__Task__: Write out the lines below exactly, beginning at the one with "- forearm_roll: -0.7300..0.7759" and stopping after the one with "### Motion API"; the pictures are not copied.

[[ Data extracts, beginning ]]

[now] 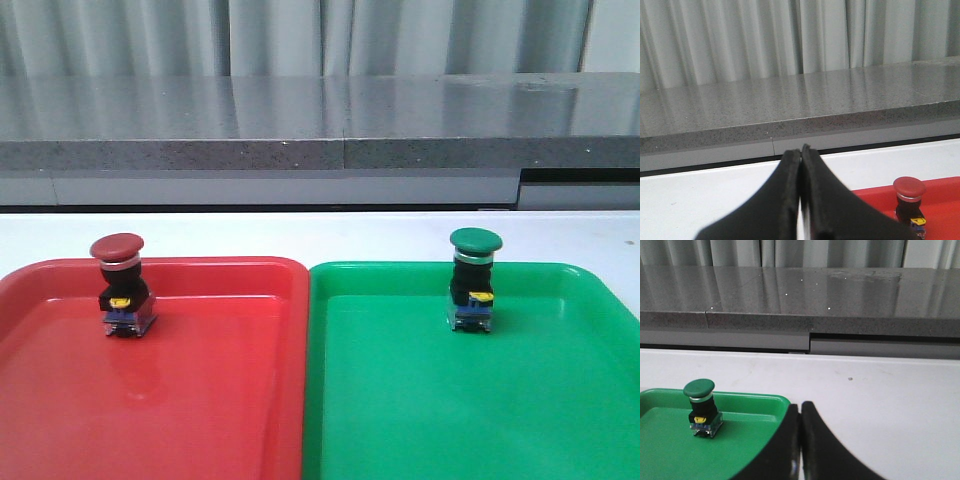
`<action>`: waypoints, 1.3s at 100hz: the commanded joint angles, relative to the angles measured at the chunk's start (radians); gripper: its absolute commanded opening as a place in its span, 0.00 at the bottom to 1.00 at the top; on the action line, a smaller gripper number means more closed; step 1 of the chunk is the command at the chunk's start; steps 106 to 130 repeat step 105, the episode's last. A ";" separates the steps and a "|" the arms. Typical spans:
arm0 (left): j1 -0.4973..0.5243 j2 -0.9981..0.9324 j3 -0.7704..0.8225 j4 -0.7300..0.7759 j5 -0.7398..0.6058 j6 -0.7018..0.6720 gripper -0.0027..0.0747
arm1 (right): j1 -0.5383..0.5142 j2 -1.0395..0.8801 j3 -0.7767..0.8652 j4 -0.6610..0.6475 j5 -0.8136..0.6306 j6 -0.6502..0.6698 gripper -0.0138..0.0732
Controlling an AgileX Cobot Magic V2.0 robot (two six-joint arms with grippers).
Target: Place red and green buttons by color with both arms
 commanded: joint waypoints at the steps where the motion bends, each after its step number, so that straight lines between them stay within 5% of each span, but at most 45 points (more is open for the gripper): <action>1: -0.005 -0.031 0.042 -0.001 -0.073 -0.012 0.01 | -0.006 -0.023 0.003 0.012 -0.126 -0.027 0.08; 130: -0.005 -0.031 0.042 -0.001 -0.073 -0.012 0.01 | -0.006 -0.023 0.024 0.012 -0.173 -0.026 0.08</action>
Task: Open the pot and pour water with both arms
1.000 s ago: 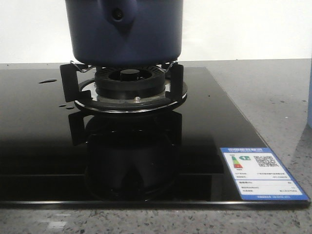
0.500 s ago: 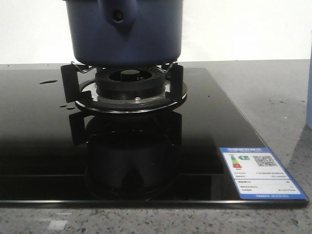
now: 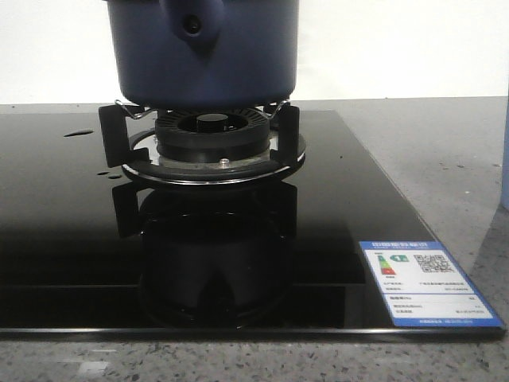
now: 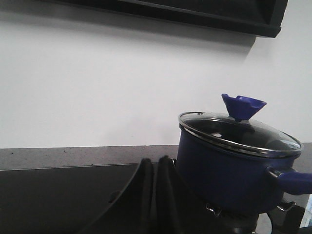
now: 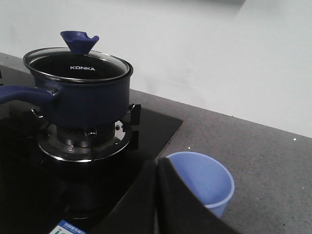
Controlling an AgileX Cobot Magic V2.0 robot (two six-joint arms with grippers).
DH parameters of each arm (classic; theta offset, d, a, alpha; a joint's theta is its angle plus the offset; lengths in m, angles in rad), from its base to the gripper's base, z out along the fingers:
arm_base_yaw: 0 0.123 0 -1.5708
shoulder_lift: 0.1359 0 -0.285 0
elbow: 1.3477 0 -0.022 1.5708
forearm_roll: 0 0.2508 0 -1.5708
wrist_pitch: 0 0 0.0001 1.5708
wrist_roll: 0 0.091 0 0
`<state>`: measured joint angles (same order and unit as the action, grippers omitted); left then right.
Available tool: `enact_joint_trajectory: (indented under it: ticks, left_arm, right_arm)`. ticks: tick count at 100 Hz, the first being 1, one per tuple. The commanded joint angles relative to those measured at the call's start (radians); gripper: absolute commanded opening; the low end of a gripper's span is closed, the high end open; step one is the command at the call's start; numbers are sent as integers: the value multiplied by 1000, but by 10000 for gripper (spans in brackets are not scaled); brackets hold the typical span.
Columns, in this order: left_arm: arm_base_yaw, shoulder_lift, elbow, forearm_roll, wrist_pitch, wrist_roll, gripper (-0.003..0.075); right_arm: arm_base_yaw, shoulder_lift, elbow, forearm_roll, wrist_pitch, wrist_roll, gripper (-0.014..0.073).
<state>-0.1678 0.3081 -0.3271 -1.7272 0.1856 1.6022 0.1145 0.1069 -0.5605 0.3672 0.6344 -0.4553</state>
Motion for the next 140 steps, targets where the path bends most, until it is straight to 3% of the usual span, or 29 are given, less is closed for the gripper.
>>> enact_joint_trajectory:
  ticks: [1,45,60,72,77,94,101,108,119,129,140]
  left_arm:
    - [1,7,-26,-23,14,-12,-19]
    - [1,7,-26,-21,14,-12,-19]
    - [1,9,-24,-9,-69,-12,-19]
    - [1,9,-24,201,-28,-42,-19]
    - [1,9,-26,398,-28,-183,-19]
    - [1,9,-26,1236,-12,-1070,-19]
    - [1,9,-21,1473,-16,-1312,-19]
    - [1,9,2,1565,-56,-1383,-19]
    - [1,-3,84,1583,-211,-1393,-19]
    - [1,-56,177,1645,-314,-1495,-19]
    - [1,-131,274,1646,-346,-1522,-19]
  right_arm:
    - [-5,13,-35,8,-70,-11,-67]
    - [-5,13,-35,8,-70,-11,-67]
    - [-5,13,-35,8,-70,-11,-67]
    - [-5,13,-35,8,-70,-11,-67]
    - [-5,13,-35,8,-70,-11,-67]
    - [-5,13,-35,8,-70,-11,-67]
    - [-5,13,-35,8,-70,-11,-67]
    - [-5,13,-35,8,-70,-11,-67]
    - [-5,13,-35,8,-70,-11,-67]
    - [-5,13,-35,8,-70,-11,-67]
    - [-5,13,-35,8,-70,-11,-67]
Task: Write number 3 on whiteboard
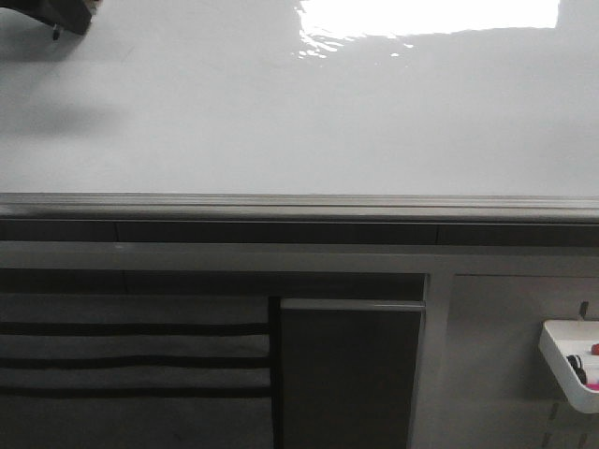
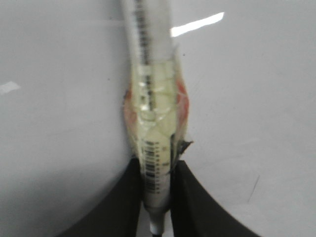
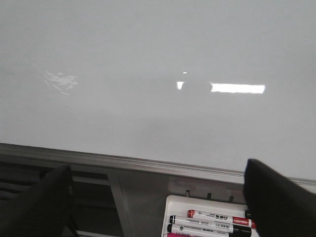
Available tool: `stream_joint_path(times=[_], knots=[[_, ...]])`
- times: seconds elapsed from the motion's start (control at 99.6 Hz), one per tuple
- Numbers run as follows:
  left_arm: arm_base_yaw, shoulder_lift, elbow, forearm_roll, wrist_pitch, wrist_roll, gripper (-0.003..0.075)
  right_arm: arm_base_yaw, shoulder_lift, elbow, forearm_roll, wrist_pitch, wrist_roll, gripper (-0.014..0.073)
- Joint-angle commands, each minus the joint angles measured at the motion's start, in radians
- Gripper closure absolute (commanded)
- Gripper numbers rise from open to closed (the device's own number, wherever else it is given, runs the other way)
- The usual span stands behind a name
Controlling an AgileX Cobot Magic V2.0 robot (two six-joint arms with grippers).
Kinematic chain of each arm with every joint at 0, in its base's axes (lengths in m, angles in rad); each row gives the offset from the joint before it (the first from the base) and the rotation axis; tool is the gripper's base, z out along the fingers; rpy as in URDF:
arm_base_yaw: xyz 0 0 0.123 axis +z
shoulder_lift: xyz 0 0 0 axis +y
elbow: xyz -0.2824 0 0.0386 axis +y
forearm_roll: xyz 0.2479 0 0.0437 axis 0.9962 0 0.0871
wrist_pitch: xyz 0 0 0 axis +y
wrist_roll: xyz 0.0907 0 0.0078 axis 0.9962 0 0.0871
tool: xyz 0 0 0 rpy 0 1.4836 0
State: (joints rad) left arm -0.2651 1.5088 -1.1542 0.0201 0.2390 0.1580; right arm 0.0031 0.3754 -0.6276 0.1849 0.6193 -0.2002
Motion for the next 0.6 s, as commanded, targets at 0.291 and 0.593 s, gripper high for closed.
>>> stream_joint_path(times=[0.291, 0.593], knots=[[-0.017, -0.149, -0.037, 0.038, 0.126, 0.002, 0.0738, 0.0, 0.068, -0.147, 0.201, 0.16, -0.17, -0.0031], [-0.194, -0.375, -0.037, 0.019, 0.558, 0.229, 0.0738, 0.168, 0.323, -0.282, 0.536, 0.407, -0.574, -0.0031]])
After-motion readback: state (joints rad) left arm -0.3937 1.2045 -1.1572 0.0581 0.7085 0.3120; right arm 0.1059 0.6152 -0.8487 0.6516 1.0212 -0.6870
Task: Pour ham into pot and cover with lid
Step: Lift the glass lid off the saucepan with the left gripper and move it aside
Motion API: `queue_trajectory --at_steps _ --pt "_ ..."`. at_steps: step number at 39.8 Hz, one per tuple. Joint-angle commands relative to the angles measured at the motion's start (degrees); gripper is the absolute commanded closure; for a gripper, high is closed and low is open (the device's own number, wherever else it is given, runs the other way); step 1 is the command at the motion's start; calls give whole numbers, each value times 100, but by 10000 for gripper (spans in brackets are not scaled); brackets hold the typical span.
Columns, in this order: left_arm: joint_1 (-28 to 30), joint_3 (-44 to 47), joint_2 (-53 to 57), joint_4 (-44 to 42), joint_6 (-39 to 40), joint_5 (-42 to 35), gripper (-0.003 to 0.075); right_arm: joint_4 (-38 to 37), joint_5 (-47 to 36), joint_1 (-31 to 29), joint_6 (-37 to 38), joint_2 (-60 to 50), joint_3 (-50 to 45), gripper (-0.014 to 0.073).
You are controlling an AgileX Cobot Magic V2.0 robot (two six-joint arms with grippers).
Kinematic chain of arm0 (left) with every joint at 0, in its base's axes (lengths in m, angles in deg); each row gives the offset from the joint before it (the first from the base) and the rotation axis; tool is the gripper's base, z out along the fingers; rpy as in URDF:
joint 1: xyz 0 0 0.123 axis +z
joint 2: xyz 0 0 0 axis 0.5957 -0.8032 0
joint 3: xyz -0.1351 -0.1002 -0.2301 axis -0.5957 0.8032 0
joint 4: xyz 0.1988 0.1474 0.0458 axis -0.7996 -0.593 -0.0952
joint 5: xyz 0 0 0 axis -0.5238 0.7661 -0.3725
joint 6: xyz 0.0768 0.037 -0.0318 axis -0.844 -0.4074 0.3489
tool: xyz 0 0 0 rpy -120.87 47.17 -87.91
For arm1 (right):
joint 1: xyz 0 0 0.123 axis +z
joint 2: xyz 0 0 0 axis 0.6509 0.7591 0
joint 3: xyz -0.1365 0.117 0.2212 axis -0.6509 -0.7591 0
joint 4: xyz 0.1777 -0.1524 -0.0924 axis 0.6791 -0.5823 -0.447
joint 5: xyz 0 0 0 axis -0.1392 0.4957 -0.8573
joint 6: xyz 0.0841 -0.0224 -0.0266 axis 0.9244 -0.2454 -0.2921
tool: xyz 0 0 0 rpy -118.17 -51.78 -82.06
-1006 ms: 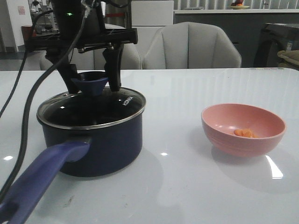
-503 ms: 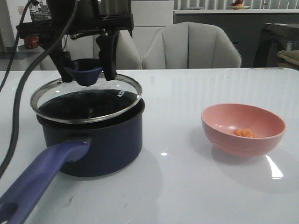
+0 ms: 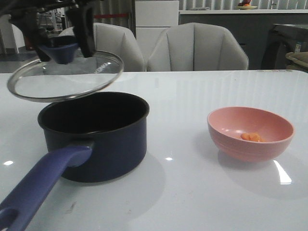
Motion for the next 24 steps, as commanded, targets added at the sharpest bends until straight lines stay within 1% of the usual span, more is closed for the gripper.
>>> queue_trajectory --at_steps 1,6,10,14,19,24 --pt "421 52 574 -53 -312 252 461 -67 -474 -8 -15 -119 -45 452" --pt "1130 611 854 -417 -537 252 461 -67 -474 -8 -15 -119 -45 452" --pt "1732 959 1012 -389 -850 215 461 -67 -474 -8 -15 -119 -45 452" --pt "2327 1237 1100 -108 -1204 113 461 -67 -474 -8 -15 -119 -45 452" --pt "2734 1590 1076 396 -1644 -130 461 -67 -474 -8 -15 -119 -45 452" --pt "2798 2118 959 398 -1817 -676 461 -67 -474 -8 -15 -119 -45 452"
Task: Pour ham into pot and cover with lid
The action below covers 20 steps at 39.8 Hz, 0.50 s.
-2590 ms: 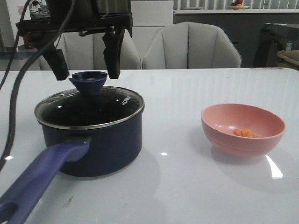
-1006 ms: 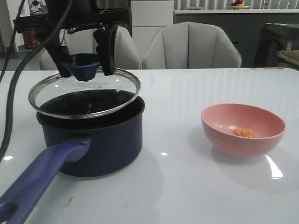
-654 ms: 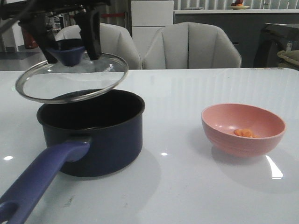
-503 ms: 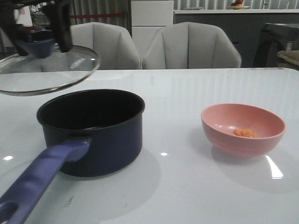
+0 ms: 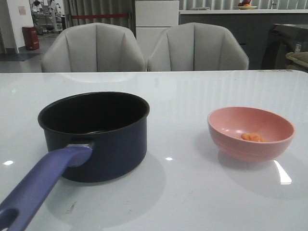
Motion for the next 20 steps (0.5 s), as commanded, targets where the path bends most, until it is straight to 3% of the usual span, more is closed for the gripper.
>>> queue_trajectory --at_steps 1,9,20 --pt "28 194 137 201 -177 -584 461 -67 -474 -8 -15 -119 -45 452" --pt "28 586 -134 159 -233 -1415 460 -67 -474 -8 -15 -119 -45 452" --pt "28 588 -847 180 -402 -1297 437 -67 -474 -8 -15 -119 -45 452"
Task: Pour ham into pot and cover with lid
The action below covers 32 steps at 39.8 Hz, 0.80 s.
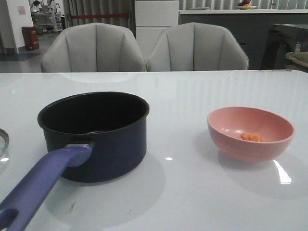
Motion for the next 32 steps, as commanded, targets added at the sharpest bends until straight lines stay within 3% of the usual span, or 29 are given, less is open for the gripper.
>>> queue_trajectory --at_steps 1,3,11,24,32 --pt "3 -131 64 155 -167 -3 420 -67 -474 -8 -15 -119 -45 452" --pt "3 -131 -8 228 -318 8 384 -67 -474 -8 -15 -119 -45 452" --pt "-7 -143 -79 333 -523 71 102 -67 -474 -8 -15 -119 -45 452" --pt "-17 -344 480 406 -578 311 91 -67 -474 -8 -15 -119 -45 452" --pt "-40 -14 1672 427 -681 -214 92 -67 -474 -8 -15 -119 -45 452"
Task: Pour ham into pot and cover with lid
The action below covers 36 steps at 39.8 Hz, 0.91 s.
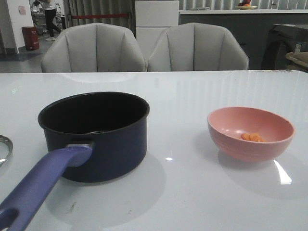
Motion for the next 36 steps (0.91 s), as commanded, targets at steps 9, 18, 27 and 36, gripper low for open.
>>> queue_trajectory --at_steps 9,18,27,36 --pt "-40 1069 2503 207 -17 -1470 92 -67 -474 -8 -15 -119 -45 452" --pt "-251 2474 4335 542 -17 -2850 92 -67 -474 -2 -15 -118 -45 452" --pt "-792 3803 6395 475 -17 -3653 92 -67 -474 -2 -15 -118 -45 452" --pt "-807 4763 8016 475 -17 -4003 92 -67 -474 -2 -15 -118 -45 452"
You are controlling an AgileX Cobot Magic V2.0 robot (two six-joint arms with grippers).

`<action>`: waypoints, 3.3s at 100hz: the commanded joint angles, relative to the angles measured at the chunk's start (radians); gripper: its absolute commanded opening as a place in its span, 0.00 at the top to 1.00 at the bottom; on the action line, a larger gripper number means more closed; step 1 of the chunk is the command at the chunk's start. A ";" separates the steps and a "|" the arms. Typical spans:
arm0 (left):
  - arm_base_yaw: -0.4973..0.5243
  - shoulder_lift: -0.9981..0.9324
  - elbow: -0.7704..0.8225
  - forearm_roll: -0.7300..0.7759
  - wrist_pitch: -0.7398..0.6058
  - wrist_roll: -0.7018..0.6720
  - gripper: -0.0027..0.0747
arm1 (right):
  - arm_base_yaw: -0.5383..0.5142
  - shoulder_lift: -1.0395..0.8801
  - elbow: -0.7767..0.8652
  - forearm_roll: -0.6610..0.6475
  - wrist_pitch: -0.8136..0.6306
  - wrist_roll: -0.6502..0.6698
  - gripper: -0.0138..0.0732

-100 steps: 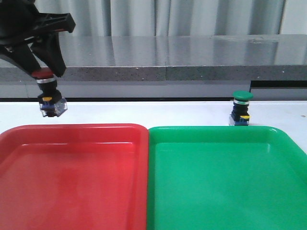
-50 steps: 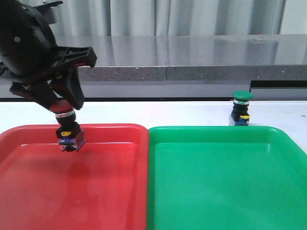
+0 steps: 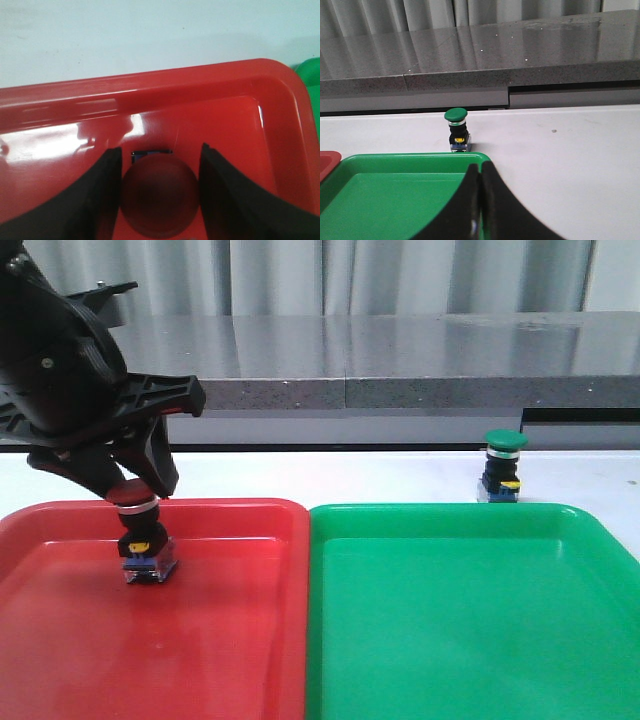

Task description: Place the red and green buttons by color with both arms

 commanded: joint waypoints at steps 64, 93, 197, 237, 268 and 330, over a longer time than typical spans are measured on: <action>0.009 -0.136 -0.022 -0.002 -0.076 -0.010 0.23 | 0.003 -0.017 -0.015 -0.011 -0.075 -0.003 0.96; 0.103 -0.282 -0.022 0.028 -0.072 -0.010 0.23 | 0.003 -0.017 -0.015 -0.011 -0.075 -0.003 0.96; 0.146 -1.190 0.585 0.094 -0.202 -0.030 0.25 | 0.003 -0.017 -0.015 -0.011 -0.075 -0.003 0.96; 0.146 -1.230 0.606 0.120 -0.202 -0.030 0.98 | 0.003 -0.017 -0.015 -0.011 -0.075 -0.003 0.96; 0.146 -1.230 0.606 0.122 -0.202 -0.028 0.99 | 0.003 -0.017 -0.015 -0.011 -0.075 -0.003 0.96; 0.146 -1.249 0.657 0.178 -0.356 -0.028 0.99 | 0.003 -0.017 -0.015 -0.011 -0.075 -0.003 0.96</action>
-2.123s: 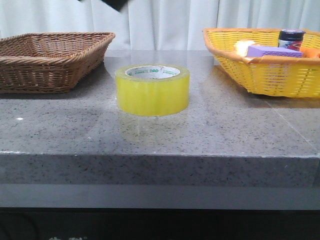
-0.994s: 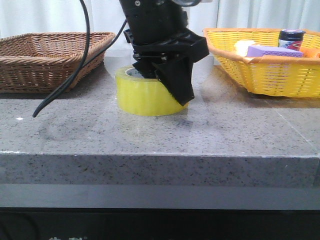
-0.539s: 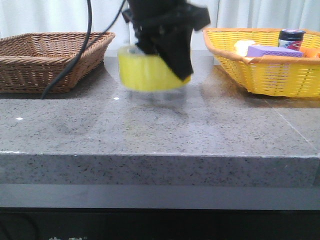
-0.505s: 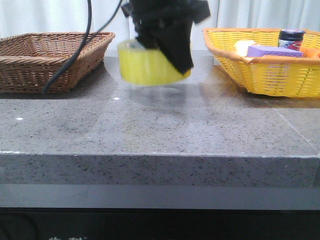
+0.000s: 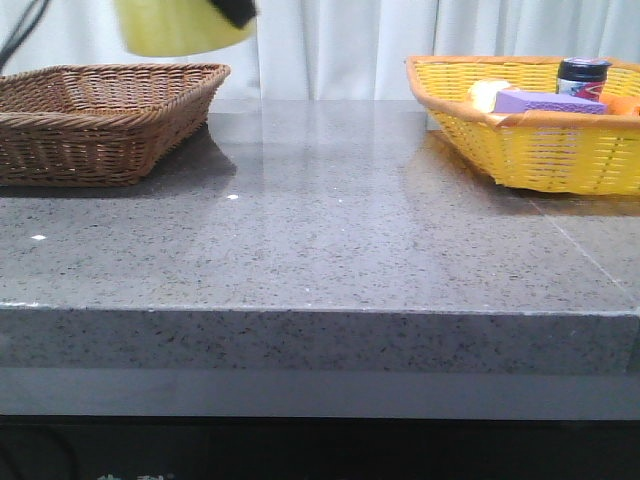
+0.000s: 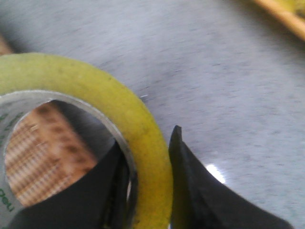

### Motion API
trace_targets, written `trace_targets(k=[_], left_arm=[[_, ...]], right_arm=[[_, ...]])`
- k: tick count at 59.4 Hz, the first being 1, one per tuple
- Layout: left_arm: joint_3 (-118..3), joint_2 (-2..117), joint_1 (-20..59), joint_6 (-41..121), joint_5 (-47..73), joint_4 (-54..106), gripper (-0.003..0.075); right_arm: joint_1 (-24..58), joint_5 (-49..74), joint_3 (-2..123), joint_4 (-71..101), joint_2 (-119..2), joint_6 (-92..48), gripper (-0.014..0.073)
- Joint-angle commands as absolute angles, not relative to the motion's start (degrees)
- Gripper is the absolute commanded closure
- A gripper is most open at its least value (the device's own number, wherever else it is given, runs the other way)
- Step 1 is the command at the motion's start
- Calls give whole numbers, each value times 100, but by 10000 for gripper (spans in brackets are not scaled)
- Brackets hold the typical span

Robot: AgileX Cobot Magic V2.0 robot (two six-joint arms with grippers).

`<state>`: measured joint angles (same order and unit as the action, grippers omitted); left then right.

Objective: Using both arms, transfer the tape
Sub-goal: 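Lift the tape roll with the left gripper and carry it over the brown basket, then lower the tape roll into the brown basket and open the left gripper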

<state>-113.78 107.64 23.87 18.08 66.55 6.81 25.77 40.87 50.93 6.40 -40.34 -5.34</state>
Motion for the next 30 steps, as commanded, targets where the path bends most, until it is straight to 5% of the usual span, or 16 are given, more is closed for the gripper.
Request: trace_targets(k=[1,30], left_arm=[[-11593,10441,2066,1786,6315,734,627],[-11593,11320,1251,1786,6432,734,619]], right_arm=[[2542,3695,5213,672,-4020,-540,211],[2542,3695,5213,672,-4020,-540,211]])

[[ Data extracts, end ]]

__Worked solution__:
  - forearm_roll: -0.7300..0.7759
  - wrist_pitch: -0.7398..0.6058
  - wrist_roll: -0.7018..0.6720
  - gripper: -0.0027..0.0747
arm1 (right):
  - arm_base_yaw: -0.5383..0.5142
  - shoulder_lift: -1.0395..0.8801
  - elbow: -0.7767..0.8652
  - forearm_roll: -0.6610..0.6475
  - wrist_pitch: -0.8136..0.6306
  - wrist_roll: -0.6502..0.6698
  - gripper: -0.0138..0.0732

-100 steps: 
-50 steps: 
+0 steps: 

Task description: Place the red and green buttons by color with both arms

 commanded: joint waypoints at steps 64, 93, 197, 237, 268 and 330, over a longer time than typical spans are measured on: <action>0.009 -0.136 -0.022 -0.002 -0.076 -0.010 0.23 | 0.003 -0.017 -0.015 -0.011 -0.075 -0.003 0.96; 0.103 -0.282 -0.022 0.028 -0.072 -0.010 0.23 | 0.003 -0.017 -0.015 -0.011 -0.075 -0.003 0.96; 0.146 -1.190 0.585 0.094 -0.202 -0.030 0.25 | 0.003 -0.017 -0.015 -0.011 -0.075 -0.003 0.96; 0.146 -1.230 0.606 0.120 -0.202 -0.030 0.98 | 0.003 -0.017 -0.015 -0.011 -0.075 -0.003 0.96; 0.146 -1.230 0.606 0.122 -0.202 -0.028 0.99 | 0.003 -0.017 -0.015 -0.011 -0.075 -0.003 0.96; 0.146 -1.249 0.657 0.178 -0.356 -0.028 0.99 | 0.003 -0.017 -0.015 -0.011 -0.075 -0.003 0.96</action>
-2.123s: 
-0.994s: 
-0.539s: 
-0.505s: 
+0.000s: 
+0.000s: 

### Motion API

The requested output is now complete.